A native of the Tumat country, named Golong, was suffering from a spear wound received in a skirmish with a hostile tribe, and was brought to a bilbo, named Baramumbup, to be healed. The patient being laid on the ground outside the encampment so that women could not run the risk of death through the accidental sight of the crystal, the doctor began a close examination of the wound, and sucked it. He then retired to a distance from the patient, muttered some magic words for a minute or so, and placed the crystal in his mouth. Having retained it there for a short time, he removed it, spat on the ground, and with his feet trampled on the saliva, pressing it deeply into the ground. This was repeated several times, and the doctor took his leave.
For several successive evenings the whole of the process was gone through, and the recovery of the patient, which was really rapid, was attributed by all parties to the wonderful efficacy of the doctor-stone. “On making inquiry,” writes Dr. Bennett, “why the physician is so careful in trampling the saliva discharged from his mouth into the ground, no satisfactory reason could be obtained, a vague answer only being returned to the query. But it is not improbable that they consider, by this practice, that they finally destroy the power of the evil spirit, extracted by the operation through the virtues of the stone. Some such reason for this proceeding may be inferred from an observation made to any European who may be present at this part of the ceremony, ‘that he (i. e. the disease) may not come up again.’”

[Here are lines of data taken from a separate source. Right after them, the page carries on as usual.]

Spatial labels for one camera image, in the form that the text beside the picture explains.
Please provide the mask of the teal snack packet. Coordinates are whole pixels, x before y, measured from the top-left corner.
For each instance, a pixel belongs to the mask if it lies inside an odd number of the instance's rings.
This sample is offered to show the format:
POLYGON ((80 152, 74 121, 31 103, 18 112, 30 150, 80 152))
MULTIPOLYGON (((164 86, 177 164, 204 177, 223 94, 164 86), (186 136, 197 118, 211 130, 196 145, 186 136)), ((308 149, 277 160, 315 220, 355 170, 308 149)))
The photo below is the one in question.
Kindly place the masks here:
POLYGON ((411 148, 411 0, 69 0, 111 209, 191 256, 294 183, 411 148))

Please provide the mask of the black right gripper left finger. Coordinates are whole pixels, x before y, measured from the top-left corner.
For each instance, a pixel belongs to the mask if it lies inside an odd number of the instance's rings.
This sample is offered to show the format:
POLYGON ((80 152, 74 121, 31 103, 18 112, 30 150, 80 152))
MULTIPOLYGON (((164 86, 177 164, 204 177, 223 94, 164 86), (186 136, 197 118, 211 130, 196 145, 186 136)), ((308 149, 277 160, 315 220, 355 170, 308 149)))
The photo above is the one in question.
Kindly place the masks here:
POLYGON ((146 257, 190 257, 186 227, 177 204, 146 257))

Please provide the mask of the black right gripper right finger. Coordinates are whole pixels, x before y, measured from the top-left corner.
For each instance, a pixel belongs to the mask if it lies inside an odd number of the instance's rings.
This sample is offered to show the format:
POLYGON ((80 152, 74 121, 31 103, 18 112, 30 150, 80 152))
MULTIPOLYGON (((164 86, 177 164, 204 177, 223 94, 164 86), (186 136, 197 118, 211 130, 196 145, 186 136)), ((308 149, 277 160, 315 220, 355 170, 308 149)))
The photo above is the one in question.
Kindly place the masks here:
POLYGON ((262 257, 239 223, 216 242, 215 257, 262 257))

It is remarkable that a ceremony almost exactly identical in principle is employed by the Guaycura tribe of Brazil. Among them the doctors, or payés, cure local ailments, whether wounds or otherwise, by sucking the part affected, spitting into a hole dug in the ground, and then filling in the earth, as if to bury the complaint.
The Australian doctors make great use of the principle of suction, and employ it in all kinds of cases. If, for example, a patient has a bad pain in his stomach from overeating, or suffers more than he thinks right from the blow of a waddy, the doctor sucks at the afflicted part vigorously, and at last produces from his mouth a piece of bone, or some other hard substance, which he asserts to be the concentrated essence of the pain, or other ailment. The reader may remark that the bones with which the gums of youths are lanced in the ceremonies of initiation are supposed to be produced from the bodies of the operators by means of suction.

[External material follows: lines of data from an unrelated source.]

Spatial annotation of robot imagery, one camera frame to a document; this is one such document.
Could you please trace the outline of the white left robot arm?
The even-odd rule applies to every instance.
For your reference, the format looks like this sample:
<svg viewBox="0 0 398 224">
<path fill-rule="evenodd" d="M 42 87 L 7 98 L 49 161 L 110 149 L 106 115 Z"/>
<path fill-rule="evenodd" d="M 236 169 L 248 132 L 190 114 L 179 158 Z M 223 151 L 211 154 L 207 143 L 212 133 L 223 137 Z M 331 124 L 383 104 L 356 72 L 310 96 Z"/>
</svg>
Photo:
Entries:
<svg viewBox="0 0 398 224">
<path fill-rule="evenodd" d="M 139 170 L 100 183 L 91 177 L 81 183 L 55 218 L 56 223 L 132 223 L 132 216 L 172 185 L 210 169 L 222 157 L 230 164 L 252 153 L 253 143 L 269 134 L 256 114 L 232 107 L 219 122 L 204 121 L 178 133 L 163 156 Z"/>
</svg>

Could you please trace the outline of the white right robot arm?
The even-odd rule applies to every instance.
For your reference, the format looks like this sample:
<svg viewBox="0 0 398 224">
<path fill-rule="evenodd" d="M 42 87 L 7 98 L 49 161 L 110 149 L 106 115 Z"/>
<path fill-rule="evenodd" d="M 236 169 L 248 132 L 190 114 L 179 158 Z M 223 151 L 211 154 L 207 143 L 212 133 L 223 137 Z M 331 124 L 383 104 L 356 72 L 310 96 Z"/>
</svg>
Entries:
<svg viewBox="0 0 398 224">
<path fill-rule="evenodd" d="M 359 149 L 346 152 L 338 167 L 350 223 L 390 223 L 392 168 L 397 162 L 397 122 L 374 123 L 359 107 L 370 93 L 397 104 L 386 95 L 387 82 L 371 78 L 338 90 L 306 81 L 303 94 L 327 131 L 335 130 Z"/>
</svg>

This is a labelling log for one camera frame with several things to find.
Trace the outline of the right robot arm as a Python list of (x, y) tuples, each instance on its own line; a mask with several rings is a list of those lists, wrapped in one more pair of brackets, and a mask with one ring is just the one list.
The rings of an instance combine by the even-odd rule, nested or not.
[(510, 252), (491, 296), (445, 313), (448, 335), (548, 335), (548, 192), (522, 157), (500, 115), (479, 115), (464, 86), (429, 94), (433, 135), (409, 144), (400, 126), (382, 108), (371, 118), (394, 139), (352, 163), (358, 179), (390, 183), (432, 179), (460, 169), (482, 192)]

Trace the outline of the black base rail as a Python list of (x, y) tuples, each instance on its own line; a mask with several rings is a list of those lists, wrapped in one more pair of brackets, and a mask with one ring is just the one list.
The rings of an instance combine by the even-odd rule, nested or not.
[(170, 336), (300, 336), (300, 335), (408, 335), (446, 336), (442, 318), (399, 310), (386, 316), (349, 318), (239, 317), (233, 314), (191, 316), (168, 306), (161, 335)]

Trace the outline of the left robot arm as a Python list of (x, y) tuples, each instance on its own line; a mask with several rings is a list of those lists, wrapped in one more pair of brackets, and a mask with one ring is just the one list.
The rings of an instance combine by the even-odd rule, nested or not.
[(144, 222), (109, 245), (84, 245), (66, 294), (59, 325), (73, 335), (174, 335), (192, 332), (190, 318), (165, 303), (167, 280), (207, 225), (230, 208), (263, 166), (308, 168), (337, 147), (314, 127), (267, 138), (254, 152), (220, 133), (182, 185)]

A very remarkable curative agent is shown in the illustration No. 3, page 765, which is taken from a sketch by Mr. Baines. It consists of a stone building, which at first sight looks so like an ordinary Druidical remain that it might be taken for one, except for its dimensions. Instead, however, of being composed of huge stones, each weighing several tons, it is quite a tiny edifice, scarcely larger than the grotto which children erect with oyster-shells. The patient lies in, or rather under it, the aperture being just wide enough to admit his body, and the small roof only covering a very small portion of the inmate. Sundry superstitious rites are employed at the same time, and the remedy is efficacious, like the crystal already mentioned, in consequence of enlisting the imagination of the sufferer.
These little buildings are found along the Victoria River, and for a considerable time the object for which they were built greatly puzzled the discoverers.